How to configure load balancing of HTTP2?

vasicvuk commented 2 years ago

Some details

I tried to find in documentation how should we configure the Round-robin Load balancing of HTTP2. We are using IHttpForwarder but each time the connection is established all the requests are going to the one instance of the service which has multiple instances.

Since we use Kubernetes, we noticed that on the GRPC client for .NET there is the possibility to set a DNS-based Round-Robin load balancer based on Kubernetes Headless service.

Can I somehow configure this using YARP, I tried searching the documentation but I didn't find anything about it?

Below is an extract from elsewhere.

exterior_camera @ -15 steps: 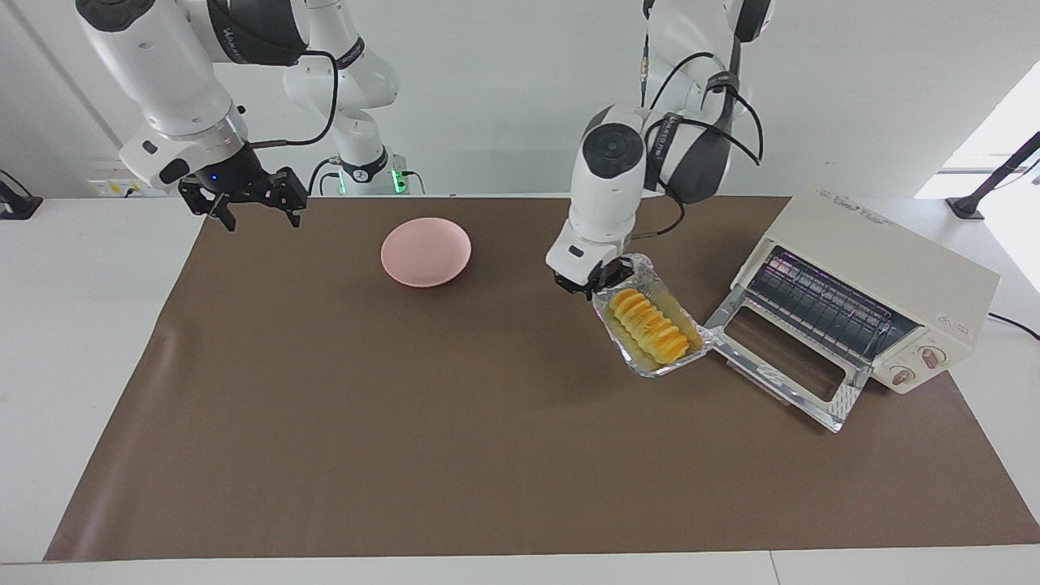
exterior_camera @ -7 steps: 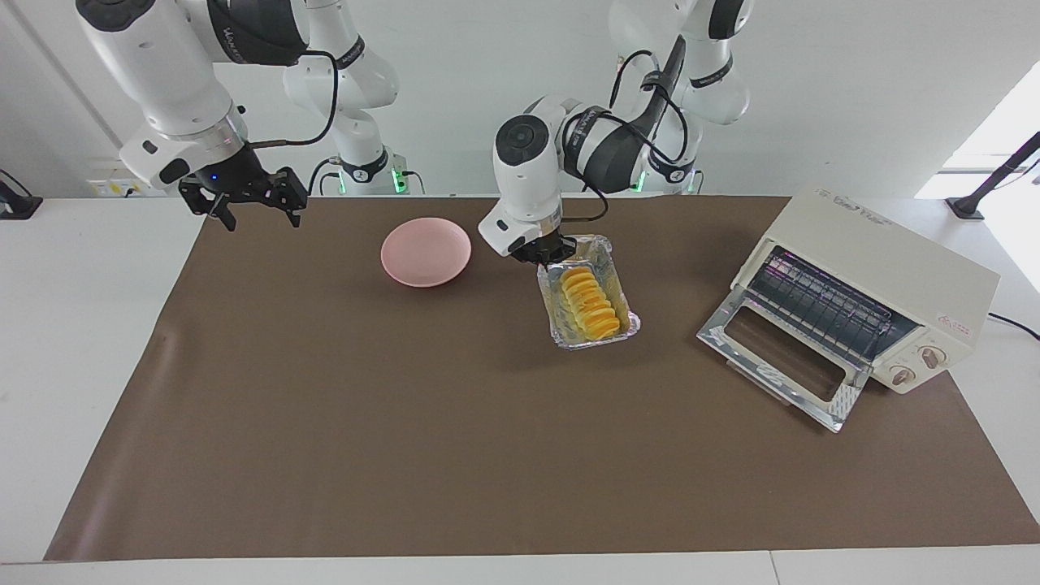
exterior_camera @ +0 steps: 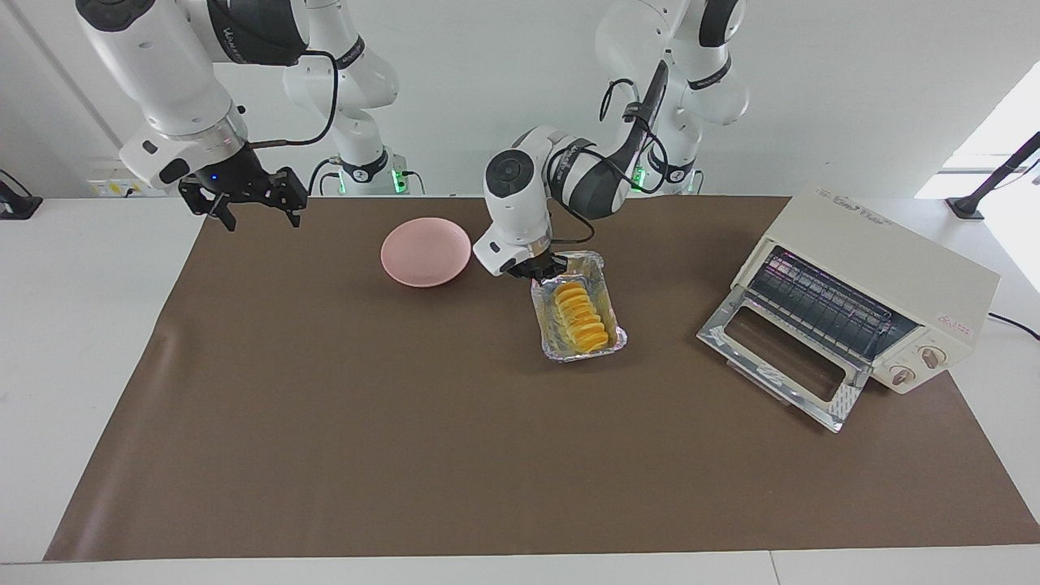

How many backends are in your application?

[X] 1-2
[ ] 3-5
[ ] 6-10
[ ] 10+

How do you host your application?

[X] Kubernetes
[ ] Azure App Service
[ ] Azure VMs
[ ] Other Cloud Provider (please include details below)
[ ] Other Hosting model (please include details below)

MihaZupan commented 2 years ago

So you have only one destination url (what you pass to the forwarder), but that destination itself has load-balancing?

This is essentially the issue discussed in #1555:

The problem is that your L4 load distributor probably isn't designed for use when you have a reverse proxy - it works when load comes from a large number of clients, but in this case, the load is coming from one machine, and its designed to be as efficient as possible with connection re-use so that it can get the best performance,

HttpClient will only open up new connections when it needs them. In case of HTTP/2, that's only when you have over 100 concurrent requests. You can set SocketsHttpHandler.EnableMultipleHttp2Connections = true, and you will see new connections being opened once you reach sufficient load.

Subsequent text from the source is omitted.